Our waitpid() emulation didn't prevent a PID from being recycled by the
OS before the call to waitpid().  The postmaster could finish up
tracking more than one child process with the same PID, and confuse
them.

Fix, by moving the guts of pgwin32_deadchild_callback() into waitpid(),
so that resources are released synchronously.  The process and PID
continue to exist until we close the process handle, which only happens
once we're ready to adjust our book-keeping of running children.

This seems to explain a couple of failures on CI.  It had never been
reported before, despite the code being as old as the Windows port.
Perhaps Windows started recycling PIDs more rapidly, or perhaps timing
changes due to commit 7389aad6 made it more likely to break.

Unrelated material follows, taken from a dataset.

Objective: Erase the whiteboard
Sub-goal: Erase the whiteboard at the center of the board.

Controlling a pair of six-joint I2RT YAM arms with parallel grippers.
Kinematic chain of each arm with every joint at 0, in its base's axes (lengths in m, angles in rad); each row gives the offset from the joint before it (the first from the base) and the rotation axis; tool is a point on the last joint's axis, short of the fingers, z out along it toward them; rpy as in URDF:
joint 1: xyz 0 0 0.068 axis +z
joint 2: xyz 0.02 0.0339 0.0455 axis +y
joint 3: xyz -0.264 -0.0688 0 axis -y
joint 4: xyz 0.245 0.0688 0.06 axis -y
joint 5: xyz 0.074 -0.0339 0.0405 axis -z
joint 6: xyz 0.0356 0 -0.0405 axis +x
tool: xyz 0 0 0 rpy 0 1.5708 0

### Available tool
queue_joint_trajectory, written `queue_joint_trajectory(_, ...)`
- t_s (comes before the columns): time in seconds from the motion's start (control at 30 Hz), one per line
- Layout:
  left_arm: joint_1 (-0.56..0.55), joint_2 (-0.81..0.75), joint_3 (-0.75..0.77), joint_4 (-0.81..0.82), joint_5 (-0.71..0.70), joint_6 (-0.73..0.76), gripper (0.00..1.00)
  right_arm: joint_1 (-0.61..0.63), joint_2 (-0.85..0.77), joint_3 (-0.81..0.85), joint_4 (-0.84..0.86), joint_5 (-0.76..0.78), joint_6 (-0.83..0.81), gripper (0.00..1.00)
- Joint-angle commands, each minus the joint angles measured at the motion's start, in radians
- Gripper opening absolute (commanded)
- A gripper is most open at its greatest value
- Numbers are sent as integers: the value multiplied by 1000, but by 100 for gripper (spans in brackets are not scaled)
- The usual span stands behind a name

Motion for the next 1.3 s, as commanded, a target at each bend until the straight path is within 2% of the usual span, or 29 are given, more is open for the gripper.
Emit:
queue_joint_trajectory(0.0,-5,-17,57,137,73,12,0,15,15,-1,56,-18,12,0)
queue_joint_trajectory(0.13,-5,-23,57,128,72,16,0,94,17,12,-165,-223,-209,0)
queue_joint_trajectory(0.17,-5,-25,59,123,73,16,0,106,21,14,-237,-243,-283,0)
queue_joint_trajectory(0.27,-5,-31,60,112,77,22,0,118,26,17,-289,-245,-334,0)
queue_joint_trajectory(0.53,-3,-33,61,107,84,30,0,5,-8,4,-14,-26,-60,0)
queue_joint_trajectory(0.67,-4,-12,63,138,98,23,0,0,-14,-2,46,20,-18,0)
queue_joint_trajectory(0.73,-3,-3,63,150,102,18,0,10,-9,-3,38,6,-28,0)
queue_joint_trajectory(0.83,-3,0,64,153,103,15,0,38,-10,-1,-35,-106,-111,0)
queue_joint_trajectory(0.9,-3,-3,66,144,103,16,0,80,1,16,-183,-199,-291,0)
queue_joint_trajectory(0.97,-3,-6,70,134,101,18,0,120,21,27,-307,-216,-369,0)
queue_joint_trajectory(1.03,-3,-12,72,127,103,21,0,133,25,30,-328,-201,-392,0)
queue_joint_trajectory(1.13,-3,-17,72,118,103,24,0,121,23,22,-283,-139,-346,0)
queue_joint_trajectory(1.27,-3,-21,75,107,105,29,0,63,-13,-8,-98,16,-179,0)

Thanks to Alexander Lakhin for analysis and Andres Freund for tracking
down the root cause.

Back-patch to all supported branches.

Reported-by: Andres Freund <andres@anarazel.de>
Discussion: https://postgr.es/m/20230208012852.bvkn2am4h4iqjogq%40awork3.anarazel.de

Branch
------
master

Details
-------
https://git.postgresql.org/pg/commitdiff/d41a178b3a7ac0c2ca16f70129899ddabc2ce468

Modified Files
--------------
src/backend/postmaster/postmaster.c | 70 +++++++++++++++++++++----------------
1 file changed, 40 insertions(+), 30 deletions(-)